7. Regarding Section 307 IPC, in my view, the evidence

adduced by the prosecution did not attract its ingredients. There was no

past history of hostile relations between the parties. On the day of

incident, the victim had voluntarily accompanied the appellant to get food.

The appellant was not armed with any weapon. His only intention to take

the child at a secluded place was to sexually abuse him. Only when the

child threatened to disclose the appellant's wrong act to his parents, it

appears that in a rage he picked up a stone and hit it at the victim which

caused injuries on his head. The appellant did not cause multiple injuries

to the victim on vital organs in a repeat assault. The child was able to

travel a distance of about half an hour walk from the spot to his residence

alone at around 12.00 (night). When taken to DDU hospital, he was

conscious and oriented and was discharged on 21.05.2009. The injuries

sustained by him were 'grievous' in nature. Apparently, the injuries were

not caused with the avowed intention or knowledge to cause death of the

child. The offence committed by the appellant for causing injuries was

punishable under Section 325 IPC where he voluntarily caused 'grievous'

hurt by a blunt object. The conviction of the appellant under Section 307

IPC is accordingly altered to Section 325 IPC.

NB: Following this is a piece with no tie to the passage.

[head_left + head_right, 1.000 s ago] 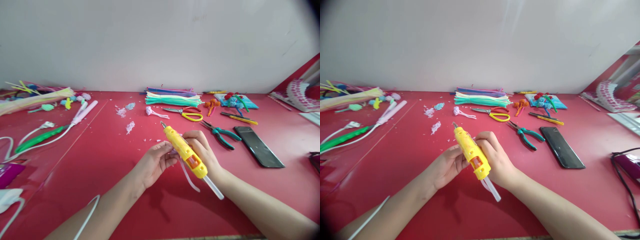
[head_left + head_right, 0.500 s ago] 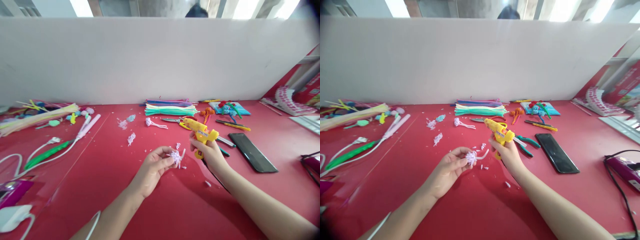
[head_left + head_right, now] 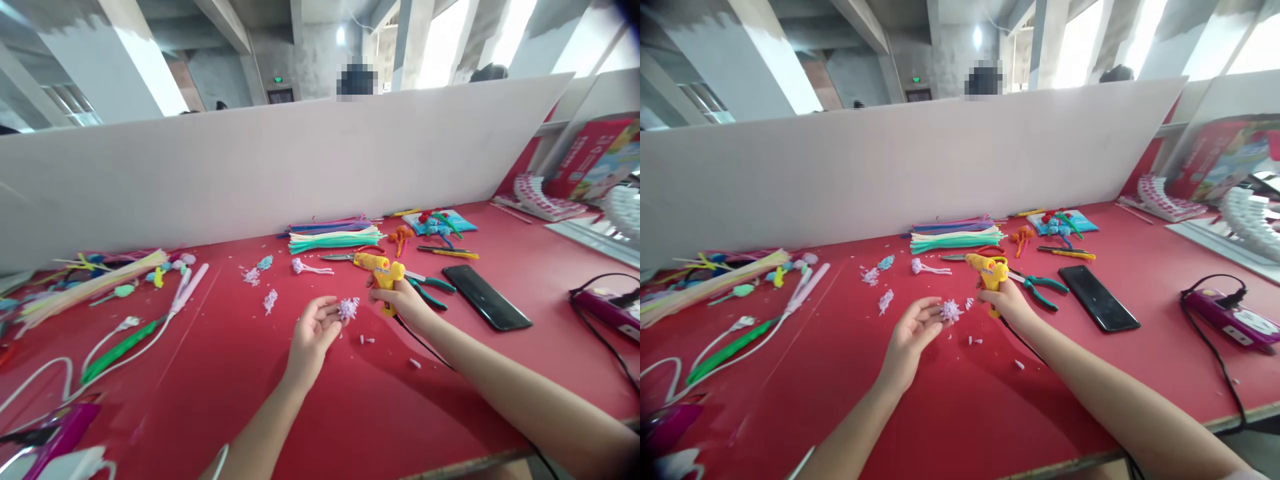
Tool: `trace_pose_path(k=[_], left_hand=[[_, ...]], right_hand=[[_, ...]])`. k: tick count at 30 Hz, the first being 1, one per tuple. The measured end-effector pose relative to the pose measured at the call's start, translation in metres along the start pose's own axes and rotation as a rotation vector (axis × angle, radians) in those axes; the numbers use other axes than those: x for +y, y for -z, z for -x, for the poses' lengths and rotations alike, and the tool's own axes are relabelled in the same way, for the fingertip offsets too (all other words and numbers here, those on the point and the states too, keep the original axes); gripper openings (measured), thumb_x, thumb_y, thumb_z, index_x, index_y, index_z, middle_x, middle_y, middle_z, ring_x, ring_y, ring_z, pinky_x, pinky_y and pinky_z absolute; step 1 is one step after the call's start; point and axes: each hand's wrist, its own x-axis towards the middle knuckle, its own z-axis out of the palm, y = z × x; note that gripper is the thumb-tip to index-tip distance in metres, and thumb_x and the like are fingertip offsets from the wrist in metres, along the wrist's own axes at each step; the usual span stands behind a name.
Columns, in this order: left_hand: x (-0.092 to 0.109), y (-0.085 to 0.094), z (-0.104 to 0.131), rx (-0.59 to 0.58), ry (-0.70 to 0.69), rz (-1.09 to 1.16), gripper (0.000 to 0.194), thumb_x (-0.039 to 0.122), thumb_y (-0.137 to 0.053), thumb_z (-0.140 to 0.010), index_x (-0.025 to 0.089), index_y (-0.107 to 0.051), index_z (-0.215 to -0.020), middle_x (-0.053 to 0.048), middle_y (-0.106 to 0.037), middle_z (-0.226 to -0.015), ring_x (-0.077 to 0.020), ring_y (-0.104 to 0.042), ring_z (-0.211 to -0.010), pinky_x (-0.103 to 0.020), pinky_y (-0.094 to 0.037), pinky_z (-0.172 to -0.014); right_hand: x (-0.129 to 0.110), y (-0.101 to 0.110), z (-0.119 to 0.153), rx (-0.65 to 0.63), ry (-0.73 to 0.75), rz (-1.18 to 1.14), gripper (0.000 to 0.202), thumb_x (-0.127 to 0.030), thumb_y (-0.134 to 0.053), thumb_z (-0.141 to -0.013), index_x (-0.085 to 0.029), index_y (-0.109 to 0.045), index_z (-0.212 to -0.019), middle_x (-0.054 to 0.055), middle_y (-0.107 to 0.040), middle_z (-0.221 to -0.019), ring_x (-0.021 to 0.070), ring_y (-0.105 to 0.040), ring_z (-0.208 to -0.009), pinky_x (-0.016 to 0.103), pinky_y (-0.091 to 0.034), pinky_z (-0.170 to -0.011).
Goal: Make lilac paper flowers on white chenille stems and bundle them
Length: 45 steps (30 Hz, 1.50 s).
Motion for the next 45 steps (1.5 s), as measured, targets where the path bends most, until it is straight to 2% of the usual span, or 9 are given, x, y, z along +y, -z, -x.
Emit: trace_pose_path(k=[7,13,23,30,34,36,39,41,45], left_hand=[[-0.001,0.005,-0.004,0.119,-0.096,-0.092,0.028,0.018,-0.067,-0.073,0.017,-0.058,-0.1,-0.007,-0.069,-0.096,-0.0189,-0.065,-0.093,-0.03,-0.05,-0.085],[-0.003,-0.001,0.005,0.047,-0.135,-0.173,0.023,0.016,-0.063,-0.073,0.019,-0.061,-0.096,-0.008,-0.07,-0.095,-0.0191,-0.066,-0.092,-0.028,-0.049,-0.084],[0.003,-0.004,0.007,0.14,-0.082,-0.057,0.025,0.019,-0.068,-0.072,0.017,-0.061,-0.096,-0.006,-0.07,-0.092,-0.0162,-0.067,-0.077,-0.028,-0.051,-0.078],[0.002,-0.002,0.005,0.107,0.013,0.134,0.026,0.018,-0.07,-0.073,0.018,-0.062,-0.097,-0.004,-0.069,-0.091,-0.0167,-0.066,-0.085,-0.031,-0.052,-0.083],[0.012,0.0,0.005,0.071,0.101,0.256,0.025,0.01,-0.068,-0.072,0.017,-0.062,-0.096,-0.003,-0.07,-0.09,-0.0146,-0.066,-0.088,-0.028,-0.051,-0.086],[0.018,0.001,0.004,0.045,0.146,0.299,0.027,0.009,-0.067,-0.072,0.016,-0.063,-0.097,-0.003,-0.07,-0.09,-0.0145,-0.066,-0.088,-0.027,-0.051,-0.087],[0.025,0.001,0.002,-0.011,0.197,0.353,0.029,0.006,-0.065,-0.072,0.015,-0.063,-0.1,-0.005,-0.071,-0.094,-0.0157,-0.066,-0.092,-0.026,-0.05,-0.088],[0.03,0.0,0.002,-0.037,0.207,0.352,0.029,0.006,-0.064,-0.072,0.014,-0.062,-0.1,-0.007,-0.07,-0.097,-0.0172,-0.066,-0.096,-0.027,-0.05,-0.09],[0.041,-0.002,0.002,-0.036,0.155,0.224,0.031,0.011,-0.064,-0.075,0.016,-0.06,-0.105,-0.008,-0.07,-0.102,-0.0196,-0.066,-0.097,-0.029,-0.051,-0.087]], right_hand=[[-0.002,0.025,0.002,0.01,-0.012,0.185,0.027,-0.026,-0.06,-0.063,-0.017,-0.059,-0.088,-0.006,-0.051,-0.056,0.0093,-0.042,-0.047,0.022,-0.031,-0.046],[0.015,0.034,-0.003,0.051,-0.03,0.359,0.016,-0.027,-0.058,-0.067,-0.017,-0.053,-0.079,-0.003,-0.056,-0.059,0.0108,-0.048,-0.049,0.022,-0.036,-0.047],[0.026,0.031,-0.006,0.144,-0.159,0.983,0.037,-0.046,-0.047,-0.084,-0.015,-0.058,-0.067,0.014,-0.067,-0.071,0.026,-0.065,-0.073,0.029,-0.042,-0.06],[0.022,0.023,0.002,0.102,-0.177,1.182,0.046,-0.043,-0.041,-0.089,-0.011,-0.063,-0.065,0.022,-0.068,-0.072,0.0349,-0.067,-0.076,0.04,-0.045,-0.066],[-0.002,0.022,0.012,0.102,-0.064,1.138,0.041,-0.04,-0.04,-0.09,-0.008,-0.065,-0.083,0.024,-0.068,-0.086,0.0349,-0.064,-0.085,0.041,-0.044,-0.07],[-0.019,0.018,0.019,0.041,0.046,1.054,0.031,-0.035,-0.043,-0.089,-0.013,-0.064,-0.097,0.015,-0.068,-0.097,0.0265,-0.063,-0.088,0.034,-0.044,-0.073],[-0.034,0.0,0.026,-0.17,0.169,0.863,0.023,-0.023,-0.053,-0.082,-0.023,-0.063,-0.102,0.0,-0.067,-0.085,0.0125,-0.059,-0.067,0.021,-0.042,-0.061],[-0.034,-0.016,0.028,-0.318,0.233,0.458,0.016,-0.017,-0.055,-0.077,-0.02,-0.063,-0.091,-0.001,-0.063,-0.075,0.0106,-0.052,-0.059,0.021,-0.037,-0.054],[-0.023,-0.037,0.027,-0.293,0.202,0.314,0.018,-0.023,-0.05,-0.082,-0.018,-0.057,-0.067,-0.002,-0.053,-0.058,0.0106,-0.05,-0.053,0.021,-0.034,-0.049]])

8. Since the conviction has been altered to Section 325 IPC, the

sentence order requires modification. Appellant's nominal roll dated

10.10.2013 reveals that he had suffered incarceration for about four years,

four months and fifteen days besides earning remission for eleven months

as on 07.10.2013. He is not a previous convict and is not involved in any

criminal case. He is a first time offender. Sentence order dated

27.08.2010 reveals that he was aged about 20-21 years on the day of

occurrence and was the sole bread winner of his family comprising of his

widow mother, handicapped sister and a brother suffering from

tuberculosis. Considering these mitigating circumstances, the sentence

order needs modification. The appellant shall undergo RI for six years

with fine `5,000/- each and failing to pay the fine to further undergo SI

for two months each under Sections 367/377 IPC; RI for five years with

fine `2,000/- and in default of non-payment, SI for one month under

Section 325 IPC. The substantive sentence shall run concurrently. The

appellant shall have benefit under Section 428 Cr.P.C. The petitioner

shall, however, pay compensation of `20,000/- to the complainant; deposit

it within fifteen days before the Trial Court; and it will be released to the

complainant/victim after due notice.

9. The appeal stands disposed of in the above terms. Trial

Court record be sent back forthwith along with the copy of this order.